Sources: NBA Teams Monitoring Status of Trail Blazers Coach Chauncey Billups
As coaching vacancies open up across the NBA, teams are monitoring the situation with Chauncey Billups in Portland, league sources told Sports Illustrated.
Billups, 47, recently completed his third season as the head coach of the Portland Trail Blazers. He received a vote of confidence from general manager Joe Cronin last month but last week the organization chose not to renew the contracts of two of Billups’s assistants, including Billups’s younger brother, Rodney. With Billups entering the last year of his contract—Portland has a team option for the 2025–26 season—there has been speculation inside rival front offices that Portland and the head coach could part ways.
If Billups leaves Portland he would immediately emerge as a candidate for other jobs, sources said.
Despite a poor record in Portland—the Blazers are 81–165 under Billups—the ex-Detroit Pistons star remains well-regarded around the NBA. Currently, three teams—the Los Angeles Lakers, Washington Wizards and Charlotte Hornets—have coaching openings. The Phoenix Suns are reportedly evaluating the future of Frank Vogel and Detroit, where Billups played for parts of eight seasons, recently announced plans to hire a new president of basketball operations.

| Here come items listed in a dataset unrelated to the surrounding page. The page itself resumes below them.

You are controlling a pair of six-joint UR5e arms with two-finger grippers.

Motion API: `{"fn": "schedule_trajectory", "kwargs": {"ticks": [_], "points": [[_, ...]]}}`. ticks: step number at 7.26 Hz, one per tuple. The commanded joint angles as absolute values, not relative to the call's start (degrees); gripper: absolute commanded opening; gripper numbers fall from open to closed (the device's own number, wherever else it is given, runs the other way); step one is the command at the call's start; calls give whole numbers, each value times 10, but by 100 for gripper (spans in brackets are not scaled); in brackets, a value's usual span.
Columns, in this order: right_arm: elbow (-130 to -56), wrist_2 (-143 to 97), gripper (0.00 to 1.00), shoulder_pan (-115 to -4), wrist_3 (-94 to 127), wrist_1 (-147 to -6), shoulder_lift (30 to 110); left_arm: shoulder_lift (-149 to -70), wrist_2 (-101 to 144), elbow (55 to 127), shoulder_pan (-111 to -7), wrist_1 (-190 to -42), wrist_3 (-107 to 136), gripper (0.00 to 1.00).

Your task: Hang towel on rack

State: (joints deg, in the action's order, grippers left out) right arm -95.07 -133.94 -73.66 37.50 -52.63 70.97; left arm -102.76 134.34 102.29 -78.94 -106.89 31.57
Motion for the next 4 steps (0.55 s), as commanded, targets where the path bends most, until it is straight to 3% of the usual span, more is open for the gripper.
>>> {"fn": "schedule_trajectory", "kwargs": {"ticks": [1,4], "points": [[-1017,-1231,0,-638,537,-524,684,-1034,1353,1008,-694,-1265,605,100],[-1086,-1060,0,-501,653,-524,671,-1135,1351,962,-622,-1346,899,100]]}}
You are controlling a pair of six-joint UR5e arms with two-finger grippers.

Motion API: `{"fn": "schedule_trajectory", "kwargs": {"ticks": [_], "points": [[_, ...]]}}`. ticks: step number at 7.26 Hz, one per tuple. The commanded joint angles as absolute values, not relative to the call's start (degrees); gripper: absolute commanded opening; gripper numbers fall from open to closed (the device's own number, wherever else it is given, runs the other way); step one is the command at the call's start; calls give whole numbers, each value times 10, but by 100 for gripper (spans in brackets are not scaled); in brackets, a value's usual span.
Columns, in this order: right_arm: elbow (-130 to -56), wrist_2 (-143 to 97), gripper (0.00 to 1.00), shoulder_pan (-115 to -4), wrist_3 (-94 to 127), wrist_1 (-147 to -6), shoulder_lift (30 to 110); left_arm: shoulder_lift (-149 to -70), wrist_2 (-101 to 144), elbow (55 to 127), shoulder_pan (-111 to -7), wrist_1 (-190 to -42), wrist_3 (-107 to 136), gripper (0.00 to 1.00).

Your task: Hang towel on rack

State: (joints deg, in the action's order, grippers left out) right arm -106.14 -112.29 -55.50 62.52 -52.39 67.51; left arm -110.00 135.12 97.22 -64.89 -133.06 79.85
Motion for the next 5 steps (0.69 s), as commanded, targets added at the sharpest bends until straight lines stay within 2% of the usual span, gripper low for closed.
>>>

In 2021, Billups was hired by the Blazers with the hope that he could elevate a perennial playoff team into a title contender. Injuries marred Billups’s first two seasons and last summer, Portland traded Damian Lillard, ending the star point guard’s 11-year run with the franchise and beginning what was expected to be a lengthy rebuild.
At the Blazers’ season-ending media availability Cronin praised Billups’s performance. He called Billups “an incredible leader” and “an incredible teacher” for Portland’s young roster. But while Billups told reporters he was focused on winning next season, Cronin shifted the focus to developing Portland’s young core, headlined by Anfernee Simons and Scoot Henderson. The Blazers, who finished tied for the NBA’s third worst record, will add another high lottery pick to the roster next year.
Publicly, Billups said he would embrace the challenge of coaching in the last year of his contract.
“That's a decision that I don’t make,” Billups said. “I just try to do the best job that I can, and if they see that there’s a value there to do [an extension], that’s on them. But I’m committed to doing the best job.”